◆ **About this task**
Answer with one number only: how many lines in the material contain "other".

-- -- --

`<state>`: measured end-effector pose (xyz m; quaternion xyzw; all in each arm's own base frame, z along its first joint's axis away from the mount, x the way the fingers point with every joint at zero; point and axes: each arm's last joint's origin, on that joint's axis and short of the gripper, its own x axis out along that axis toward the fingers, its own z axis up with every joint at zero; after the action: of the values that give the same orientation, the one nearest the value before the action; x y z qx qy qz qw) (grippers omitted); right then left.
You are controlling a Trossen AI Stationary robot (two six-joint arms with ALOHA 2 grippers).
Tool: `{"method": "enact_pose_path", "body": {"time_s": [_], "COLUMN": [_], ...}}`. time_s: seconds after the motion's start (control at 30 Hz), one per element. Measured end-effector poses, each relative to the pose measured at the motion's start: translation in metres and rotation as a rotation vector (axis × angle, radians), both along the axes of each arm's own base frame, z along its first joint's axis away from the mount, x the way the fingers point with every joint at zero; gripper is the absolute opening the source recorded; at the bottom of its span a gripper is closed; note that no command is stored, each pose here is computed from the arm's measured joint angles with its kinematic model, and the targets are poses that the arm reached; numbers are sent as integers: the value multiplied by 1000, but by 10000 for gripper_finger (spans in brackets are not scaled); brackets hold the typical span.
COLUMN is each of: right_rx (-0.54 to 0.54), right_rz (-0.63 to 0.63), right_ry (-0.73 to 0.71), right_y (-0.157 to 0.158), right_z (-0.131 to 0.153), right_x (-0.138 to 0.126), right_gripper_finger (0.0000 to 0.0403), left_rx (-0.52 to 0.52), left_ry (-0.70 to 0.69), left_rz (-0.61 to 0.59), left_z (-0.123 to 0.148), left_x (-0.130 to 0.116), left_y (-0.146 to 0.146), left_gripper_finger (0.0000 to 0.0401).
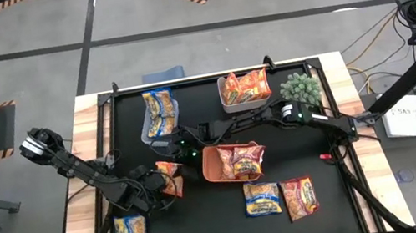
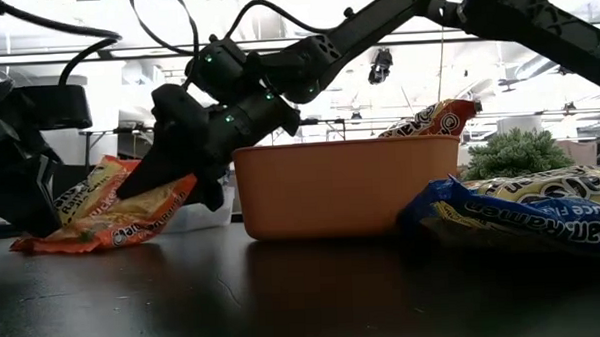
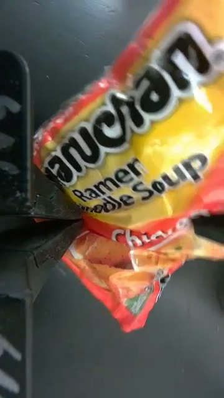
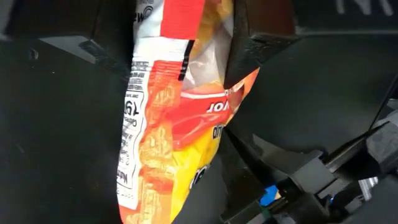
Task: Sort Maruchan noodles
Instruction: Put the orange noodle packet into the white bin
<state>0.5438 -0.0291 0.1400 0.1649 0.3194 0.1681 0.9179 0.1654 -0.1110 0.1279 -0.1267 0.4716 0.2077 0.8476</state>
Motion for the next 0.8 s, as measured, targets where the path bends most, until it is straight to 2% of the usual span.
{"method": "enact_pose_path", "body": {"time_s": [0.13,0.27,0.43,0.5,0.63,0.8], "right_rx": [10,10,6,4,-3,-12], "right_rz": [9,7,-4,-9,-18,-49], "right_ry": [2,22,21,15,13,20], "right_y": [-2,-5,-11,-13,-21,-35], "right_z": [0,2,10,16,32,61], "right_x": [0,-3,-5,-6,-11,-23], "right_gripper_finger": [161,161,159,157,156,157], "left_rx": [2,18,46,76,199,413], "left_ry": [-17,-8,19,-11,-134,-296], "left_rz": [-45,-76,-85,-97,-161,-206], "left_z": [10,22,49,64,97,139], "left_x": [4,4,-3,-4,-4,-4], "left_y": [-3,-3,1,3,7,13], "left_gripper_finger": [0,0,0,0,0,0]}}
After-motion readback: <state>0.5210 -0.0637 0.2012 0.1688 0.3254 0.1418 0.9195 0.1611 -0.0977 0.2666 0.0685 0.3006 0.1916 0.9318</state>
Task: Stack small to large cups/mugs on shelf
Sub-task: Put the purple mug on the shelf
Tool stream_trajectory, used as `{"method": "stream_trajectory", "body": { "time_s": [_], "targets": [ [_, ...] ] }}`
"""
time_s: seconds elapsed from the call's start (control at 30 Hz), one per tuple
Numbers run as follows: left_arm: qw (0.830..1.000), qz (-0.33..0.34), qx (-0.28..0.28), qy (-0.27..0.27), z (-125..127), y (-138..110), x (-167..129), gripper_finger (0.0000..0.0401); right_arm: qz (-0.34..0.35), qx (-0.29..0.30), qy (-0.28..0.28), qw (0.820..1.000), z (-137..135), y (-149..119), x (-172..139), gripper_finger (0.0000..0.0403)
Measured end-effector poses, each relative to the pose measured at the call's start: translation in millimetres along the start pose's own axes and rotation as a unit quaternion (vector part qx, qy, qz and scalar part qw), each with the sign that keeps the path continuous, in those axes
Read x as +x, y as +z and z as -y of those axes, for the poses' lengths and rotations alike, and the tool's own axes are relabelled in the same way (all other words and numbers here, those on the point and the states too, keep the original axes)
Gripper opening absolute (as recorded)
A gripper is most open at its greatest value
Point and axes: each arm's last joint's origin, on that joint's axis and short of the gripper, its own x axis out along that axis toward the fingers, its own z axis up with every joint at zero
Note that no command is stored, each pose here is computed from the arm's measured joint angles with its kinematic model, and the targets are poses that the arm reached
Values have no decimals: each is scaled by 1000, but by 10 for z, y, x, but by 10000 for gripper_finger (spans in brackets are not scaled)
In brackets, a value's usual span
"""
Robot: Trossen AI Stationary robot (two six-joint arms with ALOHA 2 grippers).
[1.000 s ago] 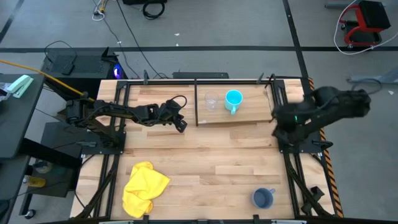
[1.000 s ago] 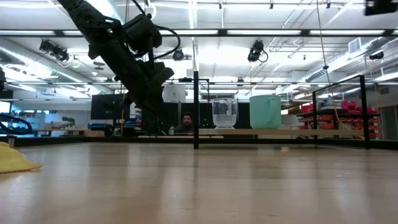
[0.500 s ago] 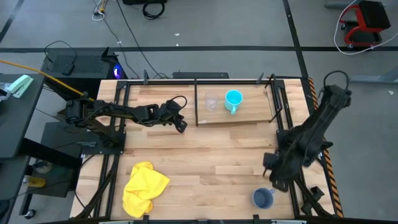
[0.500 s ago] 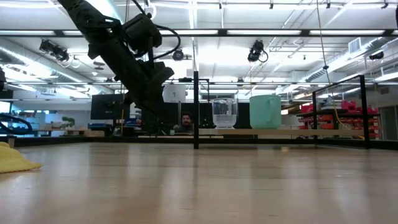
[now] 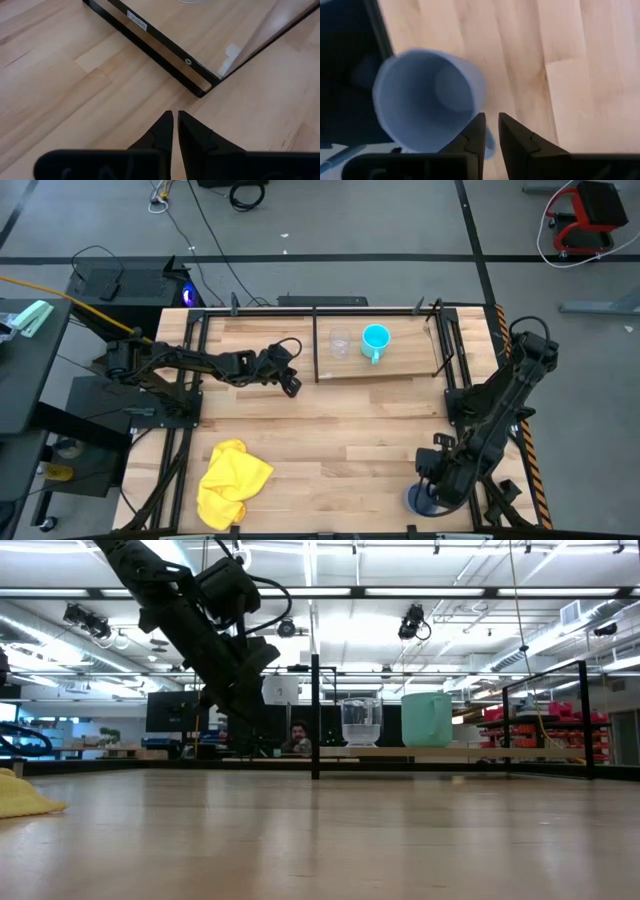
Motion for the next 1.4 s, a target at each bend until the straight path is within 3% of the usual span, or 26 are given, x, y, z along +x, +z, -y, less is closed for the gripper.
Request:
{"method": "stream_trajectory", "body": {
  "time_s": [0.27,1.17,1.4],
  "targets": [
    [1000,-1,5,-5,36,-19,-9,27,34,-10,22,999,-96,53,-110,58],
    [1000,-1,4,-5,34,-18,-9,33,-10,-68,-44,997,-228,63,375,70],
    [1000,-1,4,-5,33,-19,-8,34,-8,-55,-45,997,-208,87,360,27]
  ]
}}
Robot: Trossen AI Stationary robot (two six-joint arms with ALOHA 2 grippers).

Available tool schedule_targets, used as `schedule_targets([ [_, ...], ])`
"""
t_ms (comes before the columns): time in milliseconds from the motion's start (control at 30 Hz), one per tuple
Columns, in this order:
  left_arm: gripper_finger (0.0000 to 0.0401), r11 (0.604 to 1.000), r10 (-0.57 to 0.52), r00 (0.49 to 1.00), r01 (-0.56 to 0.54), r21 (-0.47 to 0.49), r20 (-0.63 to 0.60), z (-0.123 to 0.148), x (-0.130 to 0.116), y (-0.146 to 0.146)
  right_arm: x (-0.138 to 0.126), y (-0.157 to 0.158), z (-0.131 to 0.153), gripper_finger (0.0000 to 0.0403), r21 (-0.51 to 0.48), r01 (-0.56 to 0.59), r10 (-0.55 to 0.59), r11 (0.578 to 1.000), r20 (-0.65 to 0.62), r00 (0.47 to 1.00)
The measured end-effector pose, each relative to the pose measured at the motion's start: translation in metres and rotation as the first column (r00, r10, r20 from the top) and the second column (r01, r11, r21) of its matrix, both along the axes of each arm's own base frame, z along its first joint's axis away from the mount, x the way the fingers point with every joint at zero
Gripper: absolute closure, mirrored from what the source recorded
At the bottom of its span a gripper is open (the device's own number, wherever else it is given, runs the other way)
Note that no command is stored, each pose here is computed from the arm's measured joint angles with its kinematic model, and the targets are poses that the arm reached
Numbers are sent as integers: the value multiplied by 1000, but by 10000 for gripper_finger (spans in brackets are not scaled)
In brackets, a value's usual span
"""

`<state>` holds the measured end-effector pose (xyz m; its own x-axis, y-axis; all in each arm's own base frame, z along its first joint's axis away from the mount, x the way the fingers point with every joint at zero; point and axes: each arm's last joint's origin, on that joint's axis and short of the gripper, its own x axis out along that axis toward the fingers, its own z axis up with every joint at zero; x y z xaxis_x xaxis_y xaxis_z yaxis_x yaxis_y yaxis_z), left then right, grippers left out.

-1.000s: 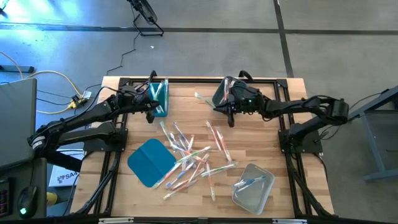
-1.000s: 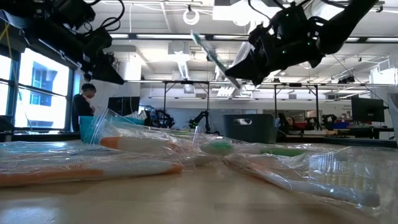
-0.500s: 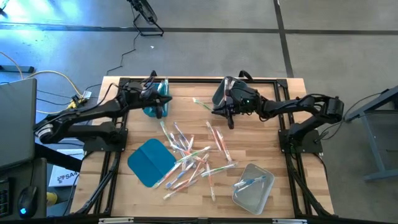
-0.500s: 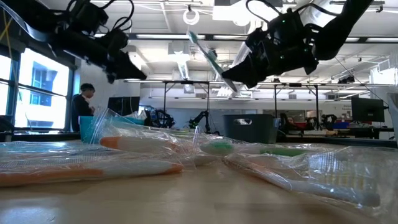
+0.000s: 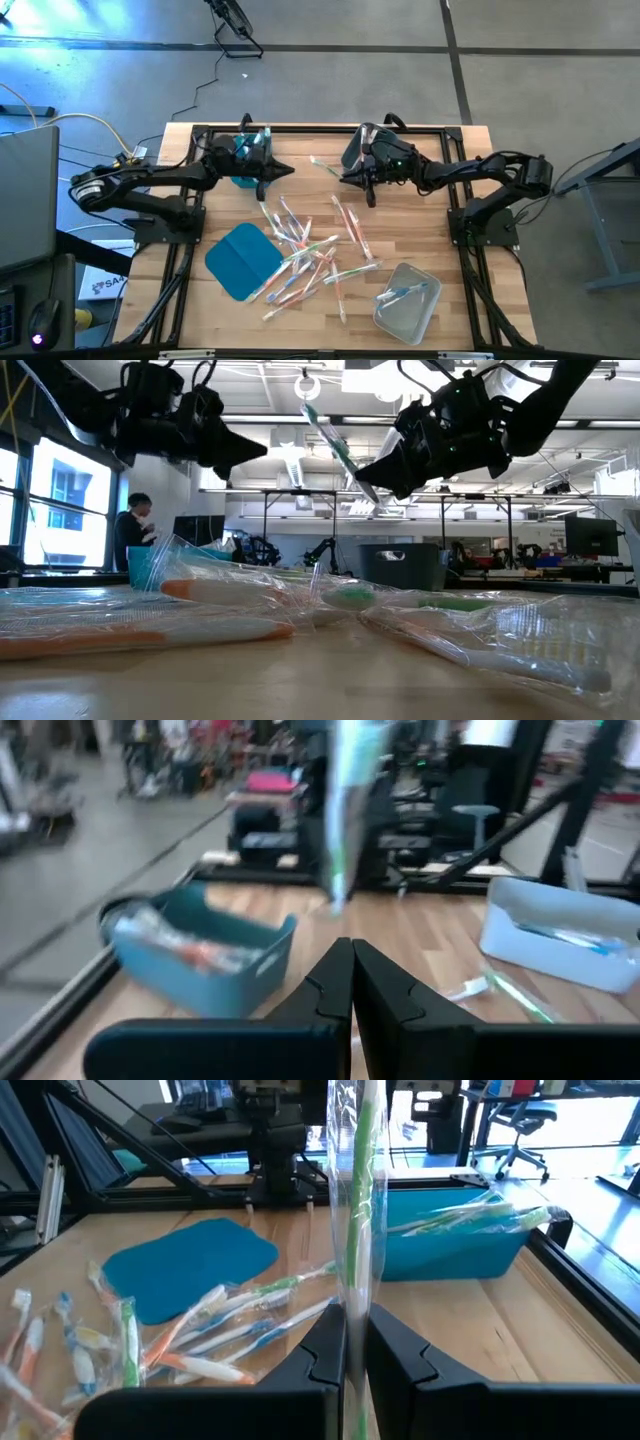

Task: Pick & Place Toothbrushes
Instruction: Put the green toothbrush into the blue bin

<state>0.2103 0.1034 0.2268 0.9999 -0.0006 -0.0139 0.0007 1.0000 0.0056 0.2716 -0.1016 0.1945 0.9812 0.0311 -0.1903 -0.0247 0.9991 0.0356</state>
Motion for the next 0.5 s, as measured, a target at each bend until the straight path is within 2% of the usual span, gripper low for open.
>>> schedule_targets([
  [67, 400, 998, -24, 999, 23, 52, 24, 0, 5, -6, 0, 0, 0, 388, 1, 0, 0, 1000, 0, 1000],
  [167, 400, 995, 16, 997, -24, 101, 75, 4, 11, -12, 0, 0, 0, 388, 1, 0, 0, 1000, 0, 1000],
  [300, 400, 988, 117, 990, -125, 94, 85, 4, 14, -16, 0, 0, 0, 388, 1, 0, 0, 1000, 0, 1000],
  [500, 396, 985, 141, 986, -149, 86, 87, 4, 17, -21, 0, 0, 0, 388, 2, 0, 0, 1000, 0, 1000],
])
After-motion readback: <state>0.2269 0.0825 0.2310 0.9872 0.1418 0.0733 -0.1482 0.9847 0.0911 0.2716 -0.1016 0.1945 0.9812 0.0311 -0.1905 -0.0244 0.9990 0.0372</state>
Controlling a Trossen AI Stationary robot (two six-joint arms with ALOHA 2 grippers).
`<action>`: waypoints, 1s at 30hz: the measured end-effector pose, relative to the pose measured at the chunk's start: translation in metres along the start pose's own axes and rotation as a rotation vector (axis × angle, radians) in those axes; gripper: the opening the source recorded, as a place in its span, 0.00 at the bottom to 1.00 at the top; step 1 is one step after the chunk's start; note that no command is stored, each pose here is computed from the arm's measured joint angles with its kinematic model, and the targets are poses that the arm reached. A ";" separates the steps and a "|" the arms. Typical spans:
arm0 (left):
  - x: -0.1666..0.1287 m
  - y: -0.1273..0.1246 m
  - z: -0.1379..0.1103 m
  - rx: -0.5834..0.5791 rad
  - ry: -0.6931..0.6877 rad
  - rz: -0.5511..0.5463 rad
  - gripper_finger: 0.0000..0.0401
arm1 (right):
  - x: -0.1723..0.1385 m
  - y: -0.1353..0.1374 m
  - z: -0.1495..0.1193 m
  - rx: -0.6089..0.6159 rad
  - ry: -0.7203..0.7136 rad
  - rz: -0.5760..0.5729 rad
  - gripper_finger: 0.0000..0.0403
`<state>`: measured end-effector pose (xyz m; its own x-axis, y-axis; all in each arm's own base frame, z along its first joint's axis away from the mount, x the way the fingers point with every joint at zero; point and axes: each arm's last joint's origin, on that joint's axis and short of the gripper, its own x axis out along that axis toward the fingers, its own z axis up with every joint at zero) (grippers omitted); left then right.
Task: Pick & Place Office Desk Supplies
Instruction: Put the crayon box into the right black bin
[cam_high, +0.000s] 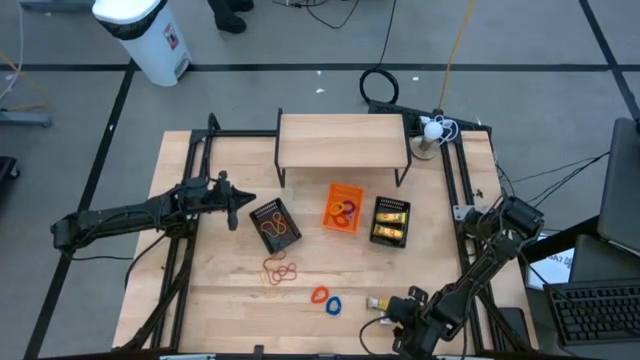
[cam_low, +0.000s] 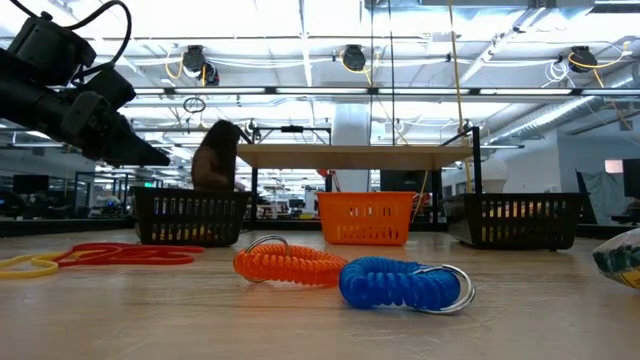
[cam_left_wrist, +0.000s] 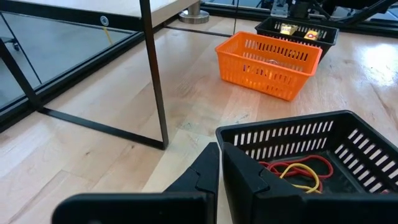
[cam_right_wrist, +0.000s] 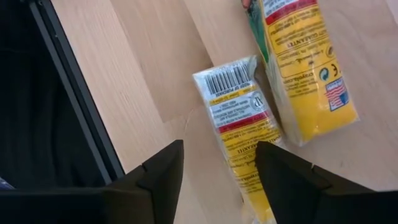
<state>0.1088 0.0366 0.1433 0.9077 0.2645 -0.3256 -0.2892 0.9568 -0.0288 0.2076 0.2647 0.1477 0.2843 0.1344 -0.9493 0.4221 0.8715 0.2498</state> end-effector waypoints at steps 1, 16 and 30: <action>0.000 0.000 0.000 0.000 0.000 0.000 0.05 | 0.000 0.000 0.000 -0.010 0.001 -0.002 0.47; 0.000 0.000 0.000 0.007 0.003 -0.001 0.05 | -0.043 0.004 0.011 -0.132 -0.089 0.159 0.46; 0.000 0.000 0.000 0.005 0.002 0.000 0.05 | -0.044 -0.007 0.007 -0.070 0.004 0.065 0.46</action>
<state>0.1088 0.0366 0.1432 0.9073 0.2644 -0.3270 -0.2877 0.9574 -0.0243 0.1980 0.2498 0.1887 0.3059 0.1938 -0.9321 0.3419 0.8914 0.2975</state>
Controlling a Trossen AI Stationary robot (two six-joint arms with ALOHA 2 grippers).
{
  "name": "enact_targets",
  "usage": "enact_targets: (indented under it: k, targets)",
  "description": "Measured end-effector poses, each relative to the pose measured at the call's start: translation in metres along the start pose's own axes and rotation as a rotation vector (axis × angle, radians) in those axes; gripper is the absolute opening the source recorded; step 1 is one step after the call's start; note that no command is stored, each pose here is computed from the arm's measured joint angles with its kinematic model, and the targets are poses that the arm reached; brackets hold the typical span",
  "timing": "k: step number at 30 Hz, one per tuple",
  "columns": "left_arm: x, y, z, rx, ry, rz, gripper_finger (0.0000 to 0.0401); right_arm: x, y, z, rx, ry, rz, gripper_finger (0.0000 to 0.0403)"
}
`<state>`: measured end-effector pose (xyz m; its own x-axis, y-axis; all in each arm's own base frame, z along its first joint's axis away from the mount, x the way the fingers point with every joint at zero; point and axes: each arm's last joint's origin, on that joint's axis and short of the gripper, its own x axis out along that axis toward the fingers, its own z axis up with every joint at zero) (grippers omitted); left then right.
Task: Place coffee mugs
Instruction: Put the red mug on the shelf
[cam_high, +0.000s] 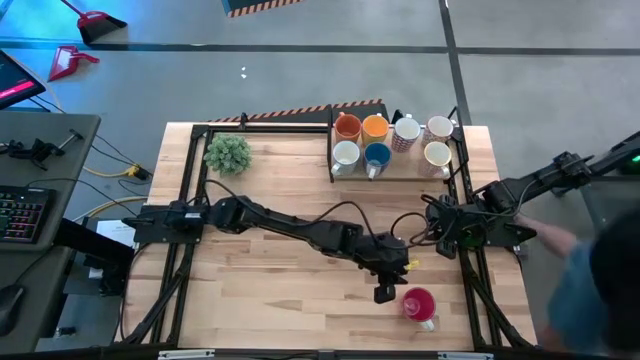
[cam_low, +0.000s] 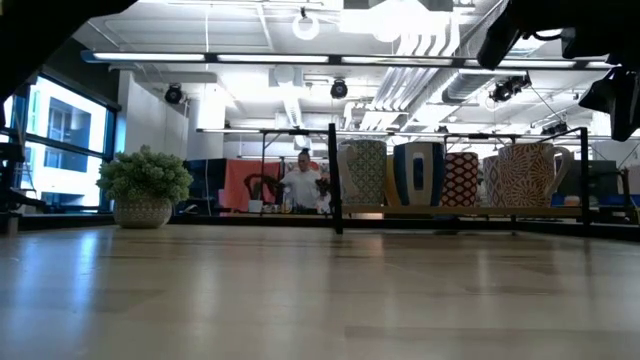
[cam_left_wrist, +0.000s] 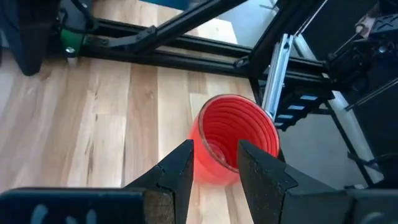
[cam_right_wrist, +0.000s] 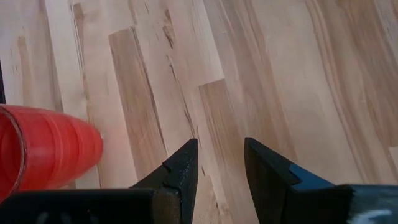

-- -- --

◆ **Written solution**
2